“Happiness through exhaustion.” That’s Dave Rastovich’s “one word” description of his experience making This Time Tomorrow, the latest film from Taylor Steele and the world premiere headliner at the New York Surf Film Festival.
The film follows Rasta and Craig Anderson as they chase last year’s infamous “Condition Black” swell from Tahiti to Mexico to California to Alaska, surfing the same waves in each location. It’s an arduous run, for sure, and the film really conveys the sense of exhausted urgency it takes to pull it off. From Rasta’s first, massive tow-hupo’o wave to Ando catching some emergency shut on the 3 am asphalt alongside PCH.

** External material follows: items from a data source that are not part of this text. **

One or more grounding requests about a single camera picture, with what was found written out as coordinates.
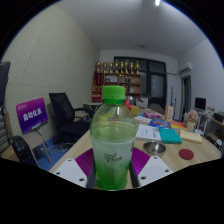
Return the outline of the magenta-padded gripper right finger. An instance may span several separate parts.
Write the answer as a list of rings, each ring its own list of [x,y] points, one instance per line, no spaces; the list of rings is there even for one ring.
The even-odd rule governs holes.
[[[140,149],[133,148],[130,177],[134,188],[143,187],[172,173],[159,156],[149,156]]]

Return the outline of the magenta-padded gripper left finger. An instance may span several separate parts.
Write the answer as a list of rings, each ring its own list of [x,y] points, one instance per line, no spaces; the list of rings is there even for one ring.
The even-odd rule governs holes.
[[[93,149],[88,149],[75,159],[66,159],[54,172],[54,175],[78,186],[93,188],[96,175]]]

“My focus now is on making movies with more of a story behind them,” said Steele in the post-film Q&A session with Rastovich. “So, this one already has a built in arc, almost like the life a person. The swell is born all wild and out of control, it matures and organizes as it progresses, and then it finally meets this nice, natural conclusion up in Alaska.”

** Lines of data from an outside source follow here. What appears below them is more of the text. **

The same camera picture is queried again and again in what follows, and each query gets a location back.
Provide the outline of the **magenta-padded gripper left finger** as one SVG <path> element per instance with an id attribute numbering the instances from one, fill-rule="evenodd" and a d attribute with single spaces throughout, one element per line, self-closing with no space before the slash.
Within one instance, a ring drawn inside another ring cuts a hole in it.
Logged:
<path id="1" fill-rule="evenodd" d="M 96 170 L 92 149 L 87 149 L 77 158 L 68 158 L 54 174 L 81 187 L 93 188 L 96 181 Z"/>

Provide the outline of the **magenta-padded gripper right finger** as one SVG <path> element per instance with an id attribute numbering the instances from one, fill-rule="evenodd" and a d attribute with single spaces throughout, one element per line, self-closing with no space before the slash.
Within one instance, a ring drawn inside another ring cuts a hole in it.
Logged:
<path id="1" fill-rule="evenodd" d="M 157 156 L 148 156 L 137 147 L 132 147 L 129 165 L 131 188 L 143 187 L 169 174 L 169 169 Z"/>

It’s a fun ride to come along for, especially when you get to just sit there and enjoy it. On top of that, Brooklyn’s Nitehawk theater serves beer and nachos straight to your seat. And that’s so much easier than chasing a Mexican mudslide red-eye layover death march with Rasta and Ando.
SURFING: We heard you were still editing the movie up to just a few hours ago.
TAYLOR: More like a few minutes ago. But that’s pretty much how it goes every time. With this one, we weren’t planning on being done until October, so this is really just a sneak peak and we can still go back in there and fine tune a few things.
SURFING: The movie really captures the exhaustion of that mission. What was the hardest part of all that?
TAYLOR: In terms of making the film, I really wanted the locations to play a major role in the film, but we were in such a rush the whole time we didn’t have the amount of time I would have liked to shoot all the lifestyle and scenery stuff. So it’s more or a quick stroke on the locations and then you’re moving again – just how we were doing it.
SURFING: How did you know this was the swell?
TAYLOR: I’ve been thinking about this idea for nearly ten year almost. Mike Stewart did it years ago, but they never really documented the journey, so it’s something I’d always wanted to do but wasn’t never quite sure how to pull it off. Then I just started talking about it one night with some people and once the cat was out of the bag, I just had to do it before someone else did it before me. That put the pressure on.
SURFING: Was the swell everything you hoped for?
TAYLOR: It really was the swell of the decade. It happened at a really busy and difficult time for everyone, but we knew it was good enough to go ahead and drop everything and run. And then we just kept running. Seeing this play tonight, it feels we finally arrived at the destination.
It was a great start to a great festival (two more great nights to go, which is great), with everyone scoring great little waves in the morning, strolling through a sunny and beautiful New York day, then smashing the headboard of the night straight into a gorgeous and slightly awkward sunrise. Somewhere in around 4 am, Australian musician MT WARNING, (the man responsible for the original musical scores on the This Time Tomorrow’s score as well as Here & Now), played an impromptu basement gig with Rasta on the tambourine and Gossip Girl’s Ed Westwick conducting Lizard King pandemonium on the mic and on top of the bar and wherever else. Shots for everyone. Strange new friends. Hamburgers and coffee tequila at damn. Another airplane. Chirping birds. Puking in a bookstore. Baptized with Vitamen Water. You know…
If this isn’t making sense anymore, it’s because this correspondent hasn’t quite slept yet and the other SURFING editors (Taylor and Charlie Smith) went straight to the airport and flew back in time to catch the conclusion of the Hurley Trestles Pro, which I’m watching online as I type this. “Best 48 hours ever,” Taylor just texted me. His photo on Instagram looks sweaty and happy.
See? You should get on a plane somewhere right now, too.
Happiness through exhaustion. You can do it all. Surf every swell in every place it ever breaks. Taylor Steele just proved it. And we’re going to prove it again tonight.
See you in some random basement eating hotdogs, okay?
[This Time Tomorrow won’t show again until it premieres at the La Paloma Theater on October 26st. Until then…just keep doing whatever it was you were doing before.]